The sections of the Indian Penal Code that can be applicable to sexual harassment (which makes it a criminal case):1. Section 294
‘Whoever, to the annoyance of others, (a) does any obscene act in any public place, or (b) sings, recites and utters any obscene songs, ballads or words, in or near any public space, shall be punished with imprisonment of either description for a term that may extend to three months, or with fine, or with both.’ This provision is included in Chapter XVI entitled ‘Of Offences Affecting Public Health, Safety, Convenience and Morals’ and is cognisable, bailable and triable by any magistrate.
2. Section 354
Whoever assaults or uses criminal force on any woman, intending to outrage her modesty or knowing it likely that he will thereby outrage her modesty, shall be punished with imprisonment for a term which may extend to two years, or with fine, or with both.

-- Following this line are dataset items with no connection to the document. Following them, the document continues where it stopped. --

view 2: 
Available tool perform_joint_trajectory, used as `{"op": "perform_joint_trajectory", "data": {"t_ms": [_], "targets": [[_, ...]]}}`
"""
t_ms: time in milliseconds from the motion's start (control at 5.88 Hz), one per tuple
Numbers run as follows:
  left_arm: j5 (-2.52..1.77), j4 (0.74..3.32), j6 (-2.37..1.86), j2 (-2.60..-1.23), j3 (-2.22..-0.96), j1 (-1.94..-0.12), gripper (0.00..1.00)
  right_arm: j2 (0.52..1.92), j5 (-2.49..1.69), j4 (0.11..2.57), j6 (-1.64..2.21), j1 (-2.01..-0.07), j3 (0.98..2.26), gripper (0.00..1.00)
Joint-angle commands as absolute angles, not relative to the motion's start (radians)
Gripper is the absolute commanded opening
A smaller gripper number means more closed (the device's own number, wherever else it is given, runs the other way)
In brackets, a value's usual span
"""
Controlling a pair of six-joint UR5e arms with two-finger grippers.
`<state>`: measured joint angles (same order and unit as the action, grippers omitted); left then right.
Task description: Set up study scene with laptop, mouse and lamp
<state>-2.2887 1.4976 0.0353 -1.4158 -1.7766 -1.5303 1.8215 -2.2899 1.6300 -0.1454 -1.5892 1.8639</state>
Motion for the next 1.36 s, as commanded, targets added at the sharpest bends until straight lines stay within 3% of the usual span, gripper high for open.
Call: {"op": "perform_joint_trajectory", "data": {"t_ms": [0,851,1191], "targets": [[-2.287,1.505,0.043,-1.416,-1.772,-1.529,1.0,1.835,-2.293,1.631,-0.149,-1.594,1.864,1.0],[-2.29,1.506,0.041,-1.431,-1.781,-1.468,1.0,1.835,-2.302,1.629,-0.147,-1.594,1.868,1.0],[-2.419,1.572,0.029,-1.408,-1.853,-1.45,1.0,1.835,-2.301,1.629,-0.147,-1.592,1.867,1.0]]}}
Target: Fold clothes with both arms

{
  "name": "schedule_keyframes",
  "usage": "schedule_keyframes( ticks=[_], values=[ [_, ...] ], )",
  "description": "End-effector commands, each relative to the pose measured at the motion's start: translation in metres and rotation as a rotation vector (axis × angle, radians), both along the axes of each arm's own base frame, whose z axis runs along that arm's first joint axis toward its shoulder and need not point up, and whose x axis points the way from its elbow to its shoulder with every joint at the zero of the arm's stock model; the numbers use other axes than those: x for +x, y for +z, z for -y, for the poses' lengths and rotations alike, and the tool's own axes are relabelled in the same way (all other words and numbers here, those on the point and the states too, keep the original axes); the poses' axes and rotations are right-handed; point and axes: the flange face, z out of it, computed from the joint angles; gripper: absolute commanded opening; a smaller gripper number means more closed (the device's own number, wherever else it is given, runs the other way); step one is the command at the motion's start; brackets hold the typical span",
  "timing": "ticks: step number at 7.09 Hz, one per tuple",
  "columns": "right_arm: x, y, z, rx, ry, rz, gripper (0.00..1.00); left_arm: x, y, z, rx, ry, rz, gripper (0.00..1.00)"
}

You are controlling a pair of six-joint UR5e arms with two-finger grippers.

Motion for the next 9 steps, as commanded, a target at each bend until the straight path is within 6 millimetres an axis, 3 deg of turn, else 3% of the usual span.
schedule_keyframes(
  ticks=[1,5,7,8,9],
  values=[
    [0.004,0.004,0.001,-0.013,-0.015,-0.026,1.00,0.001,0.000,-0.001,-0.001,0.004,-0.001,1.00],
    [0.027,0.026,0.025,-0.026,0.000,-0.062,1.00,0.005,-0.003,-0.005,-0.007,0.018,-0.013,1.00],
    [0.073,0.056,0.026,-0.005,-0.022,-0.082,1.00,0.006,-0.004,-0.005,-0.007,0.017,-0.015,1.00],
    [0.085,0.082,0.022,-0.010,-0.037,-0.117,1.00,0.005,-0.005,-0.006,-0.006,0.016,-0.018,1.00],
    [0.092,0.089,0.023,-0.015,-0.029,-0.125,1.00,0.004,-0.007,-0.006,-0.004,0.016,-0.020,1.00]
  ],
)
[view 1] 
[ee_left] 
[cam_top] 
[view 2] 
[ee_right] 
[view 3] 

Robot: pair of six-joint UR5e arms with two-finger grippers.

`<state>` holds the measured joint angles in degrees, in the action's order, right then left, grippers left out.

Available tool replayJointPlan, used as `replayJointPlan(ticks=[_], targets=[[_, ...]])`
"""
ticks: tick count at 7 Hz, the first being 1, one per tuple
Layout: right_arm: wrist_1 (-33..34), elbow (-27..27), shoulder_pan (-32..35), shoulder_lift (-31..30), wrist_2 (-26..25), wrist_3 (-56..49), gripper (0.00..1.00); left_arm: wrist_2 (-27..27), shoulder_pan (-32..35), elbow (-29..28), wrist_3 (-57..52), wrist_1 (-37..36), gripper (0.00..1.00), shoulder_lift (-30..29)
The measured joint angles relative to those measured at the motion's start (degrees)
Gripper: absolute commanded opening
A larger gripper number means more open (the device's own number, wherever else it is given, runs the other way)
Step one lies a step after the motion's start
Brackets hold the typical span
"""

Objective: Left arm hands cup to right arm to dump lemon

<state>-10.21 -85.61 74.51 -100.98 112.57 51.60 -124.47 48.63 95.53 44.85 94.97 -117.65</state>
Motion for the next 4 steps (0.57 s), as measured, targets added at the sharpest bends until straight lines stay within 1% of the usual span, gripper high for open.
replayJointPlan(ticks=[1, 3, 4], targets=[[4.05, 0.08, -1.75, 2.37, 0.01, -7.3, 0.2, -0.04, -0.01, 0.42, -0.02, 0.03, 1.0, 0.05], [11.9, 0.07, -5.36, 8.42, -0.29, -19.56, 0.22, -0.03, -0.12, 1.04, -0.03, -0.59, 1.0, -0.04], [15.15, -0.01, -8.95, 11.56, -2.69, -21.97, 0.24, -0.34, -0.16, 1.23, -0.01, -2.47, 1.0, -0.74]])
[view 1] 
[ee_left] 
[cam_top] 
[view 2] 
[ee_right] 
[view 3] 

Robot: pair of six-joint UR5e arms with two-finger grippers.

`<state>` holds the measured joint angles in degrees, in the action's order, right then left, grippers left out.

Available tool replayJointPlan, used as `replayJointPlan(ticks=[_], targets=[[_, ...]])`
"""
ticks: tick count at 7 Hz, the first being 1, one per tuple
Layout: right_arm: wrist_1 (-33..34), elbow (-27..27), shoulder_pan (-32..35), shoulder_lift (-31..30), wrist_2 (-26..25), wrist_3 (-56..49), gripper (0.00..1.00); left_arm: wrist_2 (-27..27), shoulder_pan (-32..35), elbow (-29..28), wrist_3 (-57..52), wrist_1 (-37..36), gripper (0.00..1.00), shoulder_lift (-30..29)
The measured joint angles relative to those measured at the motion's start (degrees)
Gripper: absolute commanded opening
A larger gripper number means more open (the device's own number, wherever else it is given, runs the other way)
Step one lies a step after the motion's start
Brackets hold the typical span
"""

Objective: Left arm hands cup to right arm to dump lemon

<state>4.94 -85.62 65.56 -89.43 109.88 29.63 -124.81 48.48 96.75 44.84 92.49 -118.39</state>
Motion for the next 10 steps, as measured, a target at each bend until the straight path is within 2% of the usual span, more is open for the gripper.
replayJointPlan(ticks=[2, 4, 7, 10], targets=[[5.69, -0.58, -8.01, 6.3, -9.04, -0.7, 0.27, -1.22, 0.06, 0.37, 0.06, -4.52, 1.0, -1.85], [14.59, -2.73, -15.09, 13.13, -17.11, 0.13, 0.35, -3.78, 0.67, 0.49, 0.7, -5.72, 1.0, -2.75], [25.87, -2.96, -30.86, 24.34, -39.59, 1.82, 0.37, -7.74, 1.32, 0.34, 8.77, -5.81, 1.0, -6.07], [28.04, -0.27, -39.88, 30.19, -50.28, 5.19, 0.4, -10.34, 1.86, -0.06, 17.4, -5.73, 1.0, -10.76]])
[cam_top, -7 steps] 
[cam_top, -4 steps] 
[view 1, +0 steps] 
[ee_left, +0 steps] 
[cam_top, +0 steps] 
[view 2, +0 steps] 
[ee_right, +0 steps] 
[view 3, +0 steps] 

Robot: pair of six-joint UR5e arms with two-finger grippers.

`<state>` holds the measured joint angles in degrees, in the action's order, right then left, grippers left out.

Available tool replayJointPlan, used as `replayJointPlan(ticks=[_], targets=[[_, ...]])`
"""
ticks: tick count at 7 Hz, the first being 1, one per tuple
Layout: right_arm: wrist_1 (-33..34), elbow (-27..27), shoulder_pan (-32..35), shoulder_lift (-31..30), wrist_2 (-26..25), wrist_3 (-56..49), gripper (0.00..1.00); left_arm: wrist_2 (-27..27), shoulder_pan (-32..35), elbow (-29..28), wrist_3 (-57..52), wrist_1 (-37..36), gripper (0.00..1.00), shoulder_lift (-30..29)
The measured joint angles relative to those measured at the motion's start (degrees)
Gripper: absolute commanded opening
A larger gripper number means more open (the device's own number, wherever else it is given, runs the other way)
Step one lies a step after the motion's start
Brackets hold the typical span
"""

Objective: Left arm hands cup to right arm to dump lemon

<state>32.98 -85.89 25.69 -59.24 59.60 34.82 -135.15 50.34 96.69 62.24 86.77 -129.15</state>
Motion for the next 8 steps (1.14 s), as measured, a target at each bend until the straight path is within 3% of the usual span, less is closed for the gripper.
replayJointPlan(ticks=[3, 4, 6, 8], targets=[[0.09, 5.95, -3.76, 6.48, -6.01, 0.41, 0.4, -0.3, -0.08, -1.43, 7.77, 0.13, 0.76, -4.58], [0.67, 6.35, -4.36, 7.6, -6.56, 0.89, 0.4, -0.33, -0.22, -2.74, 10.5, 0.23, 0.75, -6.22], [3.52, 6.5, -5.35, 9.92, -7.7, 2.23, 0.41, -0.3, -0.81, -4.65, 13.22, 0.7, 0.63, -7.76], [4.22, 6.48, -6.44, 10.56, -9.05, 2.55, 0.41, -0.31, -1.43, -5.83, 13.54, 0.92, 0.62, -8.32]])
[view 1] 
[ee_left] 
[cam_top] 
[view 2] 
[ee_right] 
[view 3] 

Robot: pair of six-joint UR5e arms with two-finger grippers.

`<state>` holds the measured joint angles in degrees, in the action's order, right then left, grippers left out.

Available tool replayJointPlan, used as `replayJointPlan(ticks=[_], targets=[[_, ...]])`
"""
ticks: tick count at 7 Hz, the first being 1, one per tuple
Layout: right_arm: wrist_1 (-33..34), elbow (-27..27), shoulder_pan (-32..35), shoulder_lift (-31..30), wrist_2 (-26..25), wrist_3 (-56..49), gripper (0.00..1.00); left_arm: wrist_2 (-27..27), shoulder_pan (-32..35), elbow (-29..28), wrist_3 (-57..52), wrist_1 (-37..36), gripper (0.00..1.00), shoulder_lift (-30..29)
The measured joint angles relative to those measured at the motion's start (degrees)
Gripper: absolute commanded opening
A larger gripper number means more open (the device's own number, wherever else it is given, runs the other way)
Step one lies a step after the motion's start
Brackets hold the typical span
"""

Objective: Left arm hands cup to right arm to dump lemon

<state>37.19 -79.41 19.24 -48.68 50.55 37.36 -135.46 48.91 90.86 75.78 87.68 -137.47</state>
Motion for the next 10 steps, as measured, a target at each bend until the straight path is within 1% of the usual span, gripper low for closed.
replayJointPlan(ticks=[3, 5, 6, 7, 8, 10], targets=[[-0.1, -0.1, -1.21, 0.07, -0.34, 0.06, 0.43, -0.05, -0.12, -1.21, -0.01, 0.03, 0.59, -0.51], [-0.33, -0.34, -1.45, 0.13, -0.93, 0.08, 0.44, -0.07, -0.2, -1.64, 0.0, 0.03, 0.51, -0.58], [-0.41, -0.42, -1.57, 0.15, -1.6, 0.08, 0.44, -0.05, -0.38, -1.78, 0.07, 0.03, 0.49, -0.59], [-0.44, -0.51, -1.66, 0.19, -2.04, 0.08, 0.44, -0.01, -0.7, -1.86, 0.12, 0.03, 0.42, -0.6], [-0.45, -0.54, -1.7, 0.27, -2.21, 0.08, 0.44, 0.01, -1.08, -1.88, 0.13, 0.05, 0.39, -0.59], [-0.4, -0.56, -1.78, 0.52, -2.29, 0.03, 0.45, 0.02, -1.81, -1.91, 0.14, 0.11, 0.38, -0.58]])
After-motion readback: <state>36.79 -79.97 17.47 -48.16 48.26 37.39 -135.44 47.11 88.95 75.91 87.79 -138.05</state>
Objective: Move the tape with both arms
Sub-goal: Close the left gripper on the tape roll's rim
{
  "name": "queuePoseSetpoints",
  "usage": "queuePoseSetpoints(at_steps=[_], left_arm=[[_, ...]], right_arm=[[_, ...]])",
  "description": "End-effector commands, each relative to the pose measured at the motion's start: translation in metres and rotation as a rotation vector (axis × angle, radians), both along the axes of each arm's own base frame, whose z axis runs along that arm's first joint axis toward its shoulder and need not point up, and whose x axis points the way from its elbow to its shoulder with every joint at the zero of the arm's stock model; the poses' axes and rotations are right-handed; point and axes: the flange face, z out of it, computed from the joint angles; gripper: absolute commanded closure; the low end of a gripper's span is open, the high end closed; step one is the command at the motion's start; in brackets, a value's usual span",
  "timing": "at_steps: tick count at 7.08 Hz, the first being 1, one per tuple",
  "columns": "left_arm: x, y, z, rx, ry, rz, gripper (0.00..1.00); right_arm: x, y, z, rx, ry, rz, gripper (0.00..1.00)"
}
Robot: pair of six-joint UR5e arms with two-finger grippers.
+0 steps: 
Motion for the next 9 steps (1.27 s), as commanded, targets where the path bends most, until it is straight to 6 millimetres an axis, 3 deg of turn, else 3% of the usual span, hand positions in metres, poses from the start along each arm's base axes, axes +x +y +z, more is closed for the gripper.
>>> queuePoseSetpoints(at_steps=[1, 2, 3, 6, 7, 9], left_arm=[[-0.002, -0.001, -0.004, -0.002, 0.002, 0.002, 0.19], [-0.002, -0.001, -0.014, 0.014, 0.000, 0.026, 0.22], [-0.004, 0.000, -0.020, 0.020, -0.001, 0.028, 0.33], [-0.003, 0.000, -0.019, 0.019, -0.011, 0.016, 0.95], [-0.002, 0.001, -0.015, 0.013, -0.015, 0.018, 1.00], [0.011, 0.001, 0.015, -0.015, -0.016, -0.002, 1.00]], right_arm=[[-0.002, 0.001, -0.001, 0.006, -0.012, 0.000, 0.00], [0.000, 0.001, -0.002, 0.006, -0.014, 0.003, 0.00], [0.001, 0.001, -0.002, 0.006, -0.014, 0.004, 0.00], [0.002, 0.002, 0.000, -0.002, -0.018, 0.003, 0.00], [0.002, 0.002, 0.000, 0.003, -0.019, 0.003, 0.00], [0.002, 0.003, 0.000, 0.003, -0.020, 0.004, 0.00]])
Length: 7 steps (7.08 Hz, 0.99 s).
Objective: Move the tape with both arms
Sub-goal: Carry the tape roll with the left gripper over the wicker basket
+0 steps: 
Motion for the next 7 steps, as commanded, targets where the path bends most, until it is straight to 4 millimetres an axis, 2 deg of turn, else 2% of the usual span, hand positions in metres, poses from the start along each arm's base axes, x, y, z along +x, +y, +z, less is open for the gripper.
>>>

3. Section 509 (Word, gesture or act intended to insult the modesty of a woman) This is included in Chapter 22 entitled ‘Of Criminal Intimidation, Insult and Annoyance’, and is cognisable, bailable and triable by any magistrate. It holds: ‘Whoever, intending to insult the modesty of a woman, utters any word, makes any sound or gesture, or exhibits any object, intending that such word or sound shall be heard, or that such gesture is seen by such woman, or intrudes upon the privacy of such woman, shall be punished with simple imprisonment for a term which may extend to one year, or with fine, or with both.’
Under the Indecent Representation of Women (Prohibition) Act (1987) if an individual harasses another with books, photographs, paintings, films, pamphlets, packages, etc. containing the “indecent representation of women”, they are liable for a minimum sentence of 2 years. Section 7 (Offenses by Companies) further holds companies where there has been “indecent representation of women” (such as the display of pornography) on the premises, guilty of offenses under this act, with a minimum sentence of 2 years.
Civil case: A civil suit can be filed for damages under tort laws. That is, the basis for filing the case would be mental anguish, physical harassment, loss of income and employment caused by the sexual harassment.